First Majestic Silver: The other precious metal
While every cloud may have a silver lining, every market slump may also have its lining of silver; as of late, it has come in the form of First Majestic Silver Corp. (TSE: FR.TO), a junior silver miner that has been unearthing profits for investors.
This Vancouver, B.C.-based company has a slew of positive factors on its side, including growing revenue and production and falling operating costs, a stellar management crew, demand for silver that analysts predict will outperform gold in 2008, and current and future mines nested in the fertile underground of Mexico.
First Majestic is clearly advancing in its goal of becoming a senior silver producer in Mexico through the development of existing assets and the acquisition of others’ assets. The firm presently owns and operates three silver mines south of the border: La Parrilla, San Martin and La Encantada.
The Mexico mines are proving to be priceless. The United States’ neighbors to the south provide a desirable mining environment with a stable government, favorable mining laws, reasonably developed infrastructure and low labor expenses.
For the fourth quarter ended Dec. 31, 2007, production increased to a record 1 million equivalent ounces of silver representing a 7% increase over the prior quarter production and an increase of 76% over the same quarter in the prior year.
Total silver production from the three Mexican mines in 2007 increased by 176% to 3.6 million ounces from 1.3 million in the previous year. Keith Neumeyer, the company’s president & CEO, attributes the triple-digit growth to vast improvements made at the silver mines and a beefing-up of management, and expects a target of 5.5 million ounces of silver production in 2008.
Neumeyer and COO Ramon Davila, have a proven track record for building bullish mining companies. Neumeyer has held key operating posts in Mexico's largest silver mining companies, including president of a subsidiary of Pan American Silver Corp. His responsibilities included being in charge of all aspects of production, exploration and administration of Pan American's Mexican operations.
Recent legislation allows foreign companies to now own 100% of Mexican mining assets. A total of 11 operations (including First Majestic’s trio) are located in Mexico. The favorable foreign direct investment environment fostered by the Mexican government, in conjunction with soaring commodities prices, bodes well for First Majestic’s future.

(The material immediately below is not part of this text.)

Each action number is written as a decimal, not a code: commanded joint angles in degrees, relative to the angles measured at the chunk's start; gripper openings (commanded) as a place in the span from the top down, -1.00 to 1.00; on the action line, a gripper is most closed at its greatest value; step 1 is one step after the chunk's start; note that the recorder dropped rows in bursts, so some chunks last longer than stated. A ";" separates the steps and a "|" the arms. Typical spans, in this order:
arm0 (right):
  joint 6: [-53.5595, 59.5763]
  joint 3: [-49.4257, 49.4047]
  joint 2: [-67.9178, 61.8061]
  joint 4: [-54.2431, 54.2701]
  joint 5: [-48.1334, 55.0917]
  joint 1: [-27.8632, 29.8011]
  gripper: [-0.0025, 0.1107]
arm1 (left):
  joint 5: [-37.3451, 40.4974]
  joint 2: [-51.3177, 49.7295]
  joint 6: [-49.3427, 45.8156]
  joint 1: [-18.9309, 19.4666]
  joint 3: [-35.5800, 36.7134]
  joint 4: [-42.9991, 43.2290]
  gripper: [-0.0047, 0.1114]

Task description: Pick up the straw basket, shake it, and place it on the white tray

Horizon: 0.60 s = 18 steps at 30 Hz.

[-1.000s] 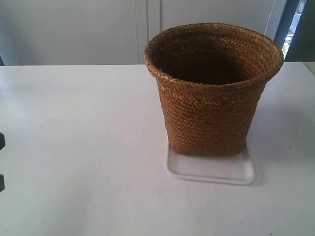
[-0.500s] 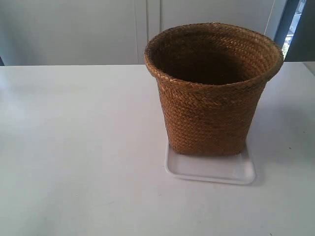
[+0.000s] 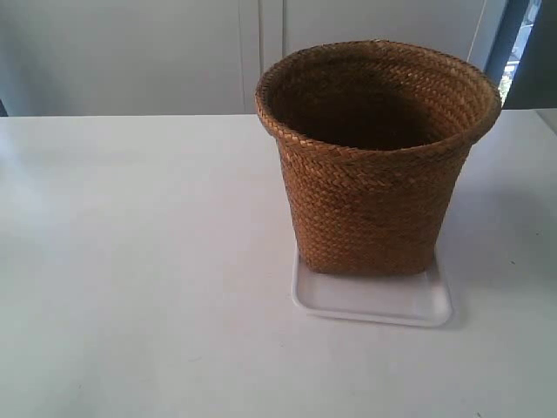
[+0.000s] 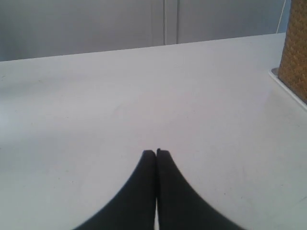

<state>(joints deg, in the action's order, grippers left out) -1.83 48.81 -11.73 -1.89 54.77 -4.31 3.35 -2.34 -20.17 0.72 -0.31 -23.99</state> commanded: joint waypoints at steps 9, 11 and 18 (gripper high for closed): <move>-0.14 -0.27 0.19 -0.08 -0.46 0.14 0.96 | 2.46 0.31 18.54 0.13 0.31 19.16 0.92; -0.14 -0.27 0.19 -0.08 -0.46 0.14 0.96 | 2.46 0.31 18.54 0.13 0.31 19.16 0.92; -0.14 -0.27 0.19 -0.08 -0.46 0.14 0.96 | 2.46 0.31 18.54 0.13 0.31 19.16 0.92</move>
<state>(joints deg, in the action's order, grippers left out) -1.83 48.81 -11.73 -1.84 54.77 -4.31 5.75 -2.34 -2.23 0.72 -0.31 -4.86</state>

One factor that is likely contributing to elevated silver prices could be investment by the Barclays silver ETF (SLV). In launching its silver ETF in April of 2006, Barclay’s had to “securitize” each share issued with 10 ounces of the precious metal, or at the time, 1.5 million ounces for its 150,000 shares outstanding. As of Dec. 31, 2007, the ETF had grown to 15,200,000 shares outstanding, which can be translated into ownership of 152 million ounces of silver. This represents a sizeable percentage of the supply of silver that stood at 911 million ounces in 2000. When factoring industrial demand alongside the voracious appetites of commodities ETFs such as Barclays’ (SLV), silver can been seen as being in short supply.
While there is expected to a slight surplus of silver in 2008, a small hiccup in production could send the surplus tumbling. Investors seem acutely aware of the heightened demand and constrained supply. In just two months in 2008, silver has risen 35% and broke through the $20 mark on Monday.
Also adding to silver’s boon is the weak U.S. dollar, the poor health of the economy, geo-political tensions and the over $100 per barrel price of oil. The six-year long current commodities boom worked in First Majestic’s favor: its stock price in January 2002 was a mere $0.16; at close on Wednesday, shares closed at $5.65, a 3,431% rise. First Majestic currently has a $357 million market capitalization and sits on cash reserves of $36.9 million.
Despite its amazing creation of shareholder wealth, the firm isn’t resting on its laurels. The firm continues to aggressively grow its existing mines and resources. Furthermore, its competent management and the opportunity for consolidation of Mexican silver juniors gives First Majestic upside from here.
The 2008 exploration and development program for the La Encantada Silver Mine, for example, is planning to consist of a minimum of 8,200 meters of surface diamond drilling, 5,000 meters of diamond drilling from underground sites and 2,340 meters of underground drifting. In terms of the the firm’s cost cutting, it’s estimated that First Majestic’s cash costs will decline to approximately $6 per ounce by 2010 as operating efficiencies and replacement of old equipment progresses.
Blackmont Capital says it expects First Majestic (FR.TO) to emerge as a growth stock in 2008, pointing to increases in reserves, resources and production at all three of its operations as highlights for a pivotal 2008.